Print, exactly as they stand, the lines from the start of the listing to the line containing "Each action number", inclusive.

++++++

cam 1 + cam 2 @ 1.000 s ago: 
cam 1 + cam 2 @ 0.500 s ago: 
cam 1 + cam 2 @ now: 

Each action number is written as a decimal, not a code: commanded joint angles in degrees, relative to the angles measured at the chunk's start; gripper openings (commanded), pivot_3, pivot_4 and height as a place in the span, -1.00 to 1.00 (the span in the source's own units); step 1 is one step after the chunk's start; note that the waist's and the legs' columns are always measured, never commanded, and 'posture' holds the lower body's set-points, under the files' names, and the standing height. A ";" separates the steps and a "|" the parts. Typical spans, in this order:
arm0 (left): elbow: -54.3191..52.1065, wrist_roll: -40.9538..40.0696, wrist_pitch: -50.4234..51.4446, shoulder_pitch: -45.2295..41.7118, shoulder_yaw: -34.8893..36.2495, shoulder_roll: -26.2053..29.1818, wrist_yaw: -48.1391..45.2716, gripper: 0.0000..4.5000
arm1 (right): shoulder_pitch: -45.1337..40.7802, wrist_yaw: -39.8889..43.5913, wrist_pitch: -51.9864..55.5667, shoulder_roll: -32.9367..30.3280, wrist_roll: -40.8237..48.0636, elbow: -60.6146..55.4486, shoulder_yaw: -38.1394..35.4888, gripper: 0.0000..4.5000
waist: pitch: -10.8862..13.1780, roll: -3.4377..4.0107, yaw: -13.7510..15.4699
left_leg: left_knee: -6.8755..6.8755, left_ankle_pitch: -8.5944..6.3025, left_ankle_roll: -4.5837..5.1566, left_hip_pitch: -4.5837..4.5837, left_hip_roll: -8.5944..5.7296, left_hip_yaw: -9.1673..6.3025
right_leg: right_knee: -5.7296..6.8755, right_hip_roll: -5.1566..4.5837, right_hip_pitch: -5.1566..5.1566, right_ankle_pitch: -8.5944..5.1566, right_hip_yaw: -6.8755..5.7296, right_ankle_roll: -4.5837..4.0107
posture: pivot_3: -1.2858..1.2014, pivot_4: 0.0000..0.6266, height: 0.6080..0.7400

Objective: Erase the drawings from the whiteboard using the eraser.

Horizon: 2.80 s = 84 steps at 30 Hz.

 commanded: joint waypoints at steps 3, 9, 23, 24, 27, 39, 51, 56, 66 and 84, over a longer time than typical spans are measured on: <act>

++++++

Exercise output:
cam 1 + cam 2 @ 1.000 s ago: 
cam 1 + cam 2 @ 0.500 s ago: 
cam 1 + cam 2 @ now: 

Each action number is written as a decimal, not a code: commanded joint angles in degrees, relative to the angles measured at the chunk's start; gripper openings (commanded), pivot_3, pivot_4 and height as a place in the span, -1.00 to 1.00 (the span in the source's own units); step 1 is one step after the chunk's start; note that the waist's and the legs' columns are always measured, never commanded, and 'posture' holds the lower body's set-points, under the files' names, and the standing height. A ";" separates the steps and a "|" the parts. Typical spans, in this order:

Nothing else remains in this exercise.